New Letters to the Editor....08.15.2011  2:00 pm

Environmental groups sue to stop Bonner Bridge Replacement Project

The bridge is just another ploy to limit tourists, beach access, and stifle the island. I guess the beaches from Avon to Nags Head an Ocracoke to Cape Fear are not enough for the birds and turtles. People don't count or have a say.

Edward Hunter
Quarryville, Pa.

DOT awards $215.8 million contract to replace Bonner Bridge

Good news! I like the idea of using a part of the old structure as a fishing pier, from the north side, I suppose.

Sybil A. Skakle
Chapel Hill, N.C.

Park Service is preparing to implement ORV rule

Is this whole permit idea meant to create new jobs on the Island (additional staffing for this and that, educational outreach, infrastructure, etc.) or is it meant to be a deterrent from having people fish our national seashore?  Perhaps now is not the economic climate to even think about an endeavor requiring such expense.  People can hardly afford their vacations as it is, and you want to tax them for fishing the shores that were meant to be fished?  What really is the purpose?  The island has been just fine before the unwanted interference of these environmental groups.  What's in it for them?  Is it helping to line their coffers?  Most of these groups are just political organizations where conservation is not even their underlying motive.  Save Hatteras from this.

Patti Bruch
Springfield, Va.

The Outer Banks has been our vacation spot for over 25 years. When we were younger and couldn't afford an ORV, we would stay at the Durant Station. We would climb over the dune behind it and do our fishing. Then we finally could afford an ORV and were thrilled we could fish almost anywhere. Now "they" want to penalize us for it.
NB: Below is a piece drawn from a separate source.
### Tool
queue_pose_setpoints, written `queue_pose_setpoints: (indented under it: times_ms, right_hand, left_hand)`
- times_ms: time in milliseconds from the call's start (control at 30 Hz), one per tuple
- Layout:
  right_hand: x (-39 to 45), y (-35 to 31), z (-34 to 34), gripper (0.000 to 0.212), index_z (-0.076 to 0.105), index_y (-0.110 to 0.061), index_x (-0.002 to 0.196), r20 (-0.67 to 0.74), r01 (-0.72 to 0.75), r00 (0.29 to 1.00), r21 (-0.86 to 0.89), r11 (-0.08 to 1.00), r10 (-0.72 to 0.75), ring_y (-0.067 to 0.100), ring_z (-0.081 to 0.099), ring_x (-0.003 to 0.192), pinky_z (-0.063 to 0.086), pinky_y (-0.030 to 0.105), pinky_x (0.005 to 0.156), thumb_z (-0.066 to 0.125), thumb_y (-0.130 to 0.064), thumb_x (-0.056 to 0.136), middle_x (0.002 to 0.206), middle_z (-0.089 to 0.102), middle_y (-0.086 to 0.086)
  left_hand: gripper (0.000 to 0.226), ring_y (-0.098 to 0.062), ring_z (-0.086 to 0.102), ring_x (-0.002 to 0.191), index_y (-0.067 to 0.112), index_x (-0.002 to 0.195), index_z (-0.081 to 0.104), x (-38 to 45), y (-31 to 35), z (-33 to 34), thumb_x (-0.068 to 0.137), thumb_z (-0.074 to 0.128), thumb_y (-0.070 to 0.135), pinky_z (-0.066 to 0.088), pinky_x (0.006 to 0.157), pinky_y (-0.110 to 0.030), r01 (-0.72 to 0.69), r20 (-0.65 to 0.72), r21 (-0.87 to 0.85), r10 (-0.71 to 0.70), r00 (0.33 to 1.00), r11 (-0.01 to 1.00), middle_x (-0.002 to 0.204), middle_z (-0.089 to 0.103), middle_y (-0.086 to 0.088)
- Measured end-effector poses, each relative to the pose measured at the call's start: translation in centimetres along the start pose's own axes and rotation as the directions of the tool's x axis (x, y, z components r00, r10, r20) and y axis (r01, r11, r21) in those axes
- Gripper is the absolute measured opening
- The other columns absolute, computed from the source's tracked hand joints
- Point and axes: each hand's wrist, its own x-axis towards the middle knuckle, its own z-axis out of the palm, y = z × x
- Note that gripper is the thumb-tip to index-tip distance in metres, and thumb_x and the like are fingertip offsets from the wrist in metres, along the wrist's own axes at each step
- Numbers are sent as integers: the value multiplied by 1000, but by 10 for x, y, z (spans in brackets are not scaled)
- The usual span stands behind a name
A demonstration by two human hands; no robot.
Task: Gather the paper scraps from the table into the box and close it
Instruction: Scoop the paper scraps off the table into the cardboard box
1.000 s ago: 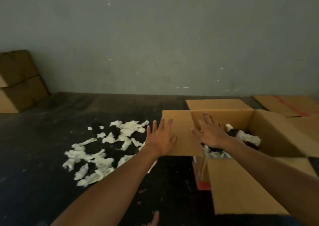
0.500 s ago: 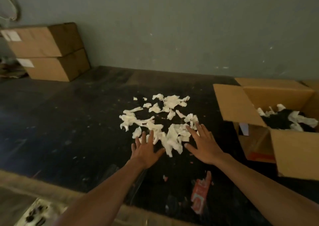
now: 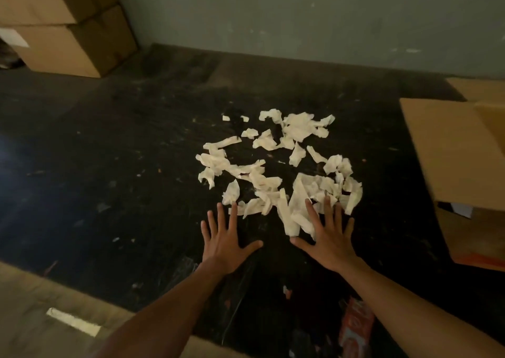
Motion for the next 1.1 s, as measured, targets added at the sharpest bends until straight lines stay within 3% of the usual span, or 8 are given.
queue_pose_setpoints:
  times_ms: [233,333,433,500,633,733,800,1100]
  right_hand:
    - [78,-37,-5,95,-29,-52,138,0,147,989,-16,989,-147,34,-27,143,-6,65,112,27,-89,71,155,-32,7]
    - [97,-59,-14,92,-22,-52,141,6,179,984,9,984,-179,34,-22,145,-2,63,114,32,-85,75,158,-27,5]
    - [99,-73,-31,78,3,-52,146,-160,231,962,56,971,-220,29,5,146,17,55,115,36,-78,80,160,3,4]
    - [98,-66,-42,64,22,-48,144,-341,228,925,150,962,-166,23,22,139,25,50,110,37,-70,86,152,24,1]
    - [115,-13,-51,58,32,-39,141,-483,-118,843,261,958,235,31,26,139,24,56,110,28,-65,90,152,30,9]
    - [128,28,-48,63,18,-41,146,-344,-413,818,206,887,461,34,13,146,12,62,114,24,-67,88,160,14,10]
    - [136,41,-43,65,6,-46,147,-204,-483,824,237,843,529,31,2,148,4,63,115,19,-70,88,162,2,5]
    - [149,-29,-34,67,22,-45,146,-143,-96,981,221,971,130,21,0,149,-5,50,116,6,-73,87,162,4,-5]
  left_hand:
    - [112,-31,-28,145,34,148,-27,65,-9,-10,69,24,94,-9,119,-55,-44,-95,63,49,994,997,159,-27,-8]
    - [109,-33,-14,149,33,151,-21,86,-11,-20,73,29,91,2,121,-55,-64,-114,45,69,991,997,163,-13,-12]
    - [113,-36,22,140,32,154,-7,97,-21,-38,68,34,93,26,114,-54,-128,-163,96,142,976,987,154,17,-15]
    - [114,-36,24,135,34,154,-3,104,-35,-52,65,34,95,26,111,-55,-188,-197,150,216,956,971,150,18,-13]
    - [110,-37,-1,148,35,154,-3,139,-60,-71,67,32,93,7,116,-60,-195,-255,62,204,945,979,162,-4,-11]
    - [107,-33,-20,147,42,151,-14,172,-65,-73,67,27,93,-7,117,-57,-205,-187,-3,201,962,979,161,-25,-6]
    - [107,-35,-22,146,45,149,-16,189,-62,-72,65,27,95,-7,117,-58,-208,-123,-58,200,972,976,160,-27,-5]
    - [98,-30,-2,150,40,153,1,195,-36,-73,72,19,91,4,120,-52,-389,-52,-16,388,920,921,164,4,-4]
Sorry. It just sounds like another one of the current administration's plans to expand government and "create jobs" at the taxpayers’ expense.  "They" will eventually "tax", "fee", and "license" the average working person from being able to afford a week-long break from the daily grind.

Hampton, Va.

For over 20 years we have been coming to Hatteras to enjoy the pristine beaches. When you drive out on the sand you are transported to a wonderland. It is my strong belief that to add further restrictions to beach access will definitely cause extinction. Not of birds or turtles, but of the Hatteras natives and their businesses. This year in particular, I have noticed virtually empty shops and less crowded restaurants. I know that if we will not be able to drive out on the sand, we will not return. The very wealthy who own or can afford to rent beachfront houses might not realize that those of more modest means are content with a modest beach box rental from which they can head out to the vast stretches of beach. It is disingenuous to say birds and turtles are at more risk from drivers than predatory natural enemies such as foxes. After thinking about the politics of the situation I can not help but conclude that the powers who are willing to kow-tow to the environmentalist lobby. They know they can't troll for votes from a more conservative, humble area. Government restrictions might eliminate this little piece of heaven unless some with a brain can figure out what is going on and act sensibly. Those of us who love Hatteras protect the wildlife much more than heartless bureaucrats.

Mary Kay Downes
Centreville, Va.

Cape Point reopens to vehicles

I am from eastern North Carolina, but have resided outside Greensboro for many years. I have close ties to Hatteras Island and been fishing on the Point and Hatteras Inlet with my dad and friends since I was around 7 years old. I am now 58. In 1977, my dad moved to Buxton, and my two brothers and I fished more often than ever. We sport-fished spring through fall, along with friends, year after year. In 2002 my dad passed away on Cape Point doing what he loved best -- so that alone gives special meaning to the area.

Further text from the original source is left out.